======== COLLECTED MATERIAL ========
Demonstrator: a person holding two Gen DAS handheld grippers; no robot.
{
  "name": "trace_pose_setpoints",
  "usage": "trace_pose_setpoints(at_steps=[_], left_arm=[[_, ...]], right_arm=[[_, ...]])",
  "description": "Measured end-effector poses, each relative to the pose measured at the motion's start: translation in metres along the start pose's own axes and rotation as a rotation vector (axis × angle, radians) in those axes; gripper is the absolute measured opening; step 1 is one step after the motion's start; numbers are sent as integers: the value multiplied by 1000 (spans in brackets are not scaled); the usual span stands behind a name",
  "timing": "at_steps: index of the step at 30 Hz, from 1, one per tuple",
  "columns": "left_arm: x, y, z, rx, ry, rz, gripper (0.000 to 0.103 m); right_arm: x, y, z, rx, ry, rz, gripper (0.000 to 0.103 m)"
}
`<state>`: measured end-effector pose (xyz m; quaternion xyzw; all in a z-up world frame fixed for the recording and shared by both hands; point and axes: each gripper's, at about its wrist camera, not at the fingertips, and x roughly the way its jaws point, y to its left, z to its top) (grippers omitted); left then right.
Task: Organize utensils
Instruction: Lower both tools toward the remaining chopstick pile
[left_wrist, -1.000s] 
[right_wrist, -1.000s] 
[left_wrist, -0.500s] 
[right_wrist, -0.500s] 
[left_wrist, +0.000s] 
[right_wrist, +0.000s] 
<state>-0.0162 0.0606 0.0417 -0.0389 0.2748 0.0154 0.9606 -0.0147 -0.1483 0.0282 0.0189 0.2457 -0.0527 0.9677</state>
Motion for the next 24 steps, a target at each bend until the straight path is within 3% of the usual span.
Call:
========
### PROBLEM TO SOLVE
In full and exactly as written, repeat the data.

### ANSWER TO THE PROBLEM
Demonstrator: a person holding two Gen DAS handheld grippers; no robot.
{
  "name": "trace_pose_setpoints",
  "usage": "trace_pose_setpoints(at_steps=[_], left_arm=[[_, ...]], right_arm=[[_, ...]])",
  "description": "Measured end-effector poses, each relative to the pose measured at the motion's start: translation in metres along the start pose's own axes and rotation as a rotation vector (axis × angle, radians) in those axes; gripper is the absolute measured opening; step 1 is one step after the motion's start; numbers are sent as integers: the value multiplied by 1000 (spans in brackets are not scaled); the usual span stands behind a name",
  "timing": "at_steps: index of the step at 30 Hz, from 1, one per tuple",
  "columns": "left_arm: x, y, z, rx, ry, rz, gripper (0.000 to 0.103 m); right_arm: x, y, z, rx, ry, rz, gripper (0.000 to 0.103 m)"
}
`<state>`: measured end-effector pose (xyz m; quaternion xyzw; all in a z-up world frame fixed for the recording and shared by both hands; point and axes: each gripper's, at about its wrist camera, not at the fingertips, and x roughly the way its jaws point, y to its left, z to its top) (grippers omitted); left then right.
Task: Organize utensils
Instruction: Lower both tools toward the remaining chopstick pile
[left_wrist, -1.000s] 
[right_wrist, -1.000s] 
[left_wrist, -0.500s] 
[right_wrist, -0.500s] 
[left_wrist, +0.000s] 
[right_wrist, +0.000s] 
<state>-0.0162 0.0606 0.0417 -0.0389 0.2748 0.0154 0.9606 -0.0147 -0.1483 0.0282 0.0189 0.2457 -0.0527 0.9677</state>
Motion for the next 24 steps, a target at each bend until the straight path is within 3% of the usual span.
Call:

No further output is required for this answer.